*** Available data Section Begins ***

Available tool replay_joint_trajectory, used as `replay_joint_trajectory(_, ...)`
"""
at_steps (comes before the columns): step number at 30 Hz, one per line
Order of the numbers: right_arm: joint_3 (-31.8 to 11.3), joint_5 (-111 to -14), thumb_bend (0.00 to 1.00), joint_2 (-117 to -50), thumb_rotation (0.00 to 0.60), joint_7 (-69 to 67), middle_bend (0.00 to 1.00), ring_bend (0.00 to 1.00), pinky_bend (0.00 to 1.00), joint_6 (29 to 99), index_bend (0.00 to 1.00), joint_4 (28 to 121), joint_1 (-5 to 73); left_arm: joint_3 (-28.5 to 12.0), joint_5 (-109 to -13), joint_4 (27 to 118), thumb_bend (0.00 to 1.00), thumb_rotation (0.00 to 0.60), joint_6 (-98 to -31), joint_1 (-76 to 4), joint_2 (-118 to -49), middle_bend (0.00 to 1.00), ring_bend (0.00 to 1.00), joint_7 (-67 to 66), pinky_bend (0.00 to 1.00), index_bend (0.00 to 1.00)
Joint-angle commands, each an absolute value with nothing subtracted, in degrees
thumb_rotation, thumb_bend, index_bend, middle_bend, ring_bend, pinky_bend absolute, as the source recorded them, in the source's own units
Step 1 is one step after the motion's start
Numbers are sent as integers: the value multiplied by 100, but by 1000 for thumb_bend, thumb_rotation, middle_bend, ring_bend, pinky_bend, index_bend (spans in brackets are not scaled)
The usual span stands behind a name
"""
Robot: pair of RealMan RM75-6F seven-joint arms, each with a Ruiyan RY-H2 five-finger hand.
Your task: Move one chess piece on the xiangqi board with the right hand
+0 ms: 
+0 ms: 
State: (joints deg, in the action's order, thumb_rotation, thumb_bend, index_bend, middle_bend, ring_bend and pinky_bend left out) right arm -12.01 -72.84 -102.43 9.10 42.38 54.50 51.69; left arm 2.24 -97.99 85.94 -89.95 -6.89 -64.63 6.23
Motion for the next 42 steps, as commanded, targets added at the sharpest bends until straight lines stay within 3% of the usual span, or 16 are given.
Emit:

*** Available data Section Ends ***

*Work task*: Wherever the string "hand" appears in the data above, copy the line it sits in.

*Answer section*:
Robot: pair of RealMan RM75-6F seven-joint arms, each with a Ruiyan RY-H2 five-finger hand.
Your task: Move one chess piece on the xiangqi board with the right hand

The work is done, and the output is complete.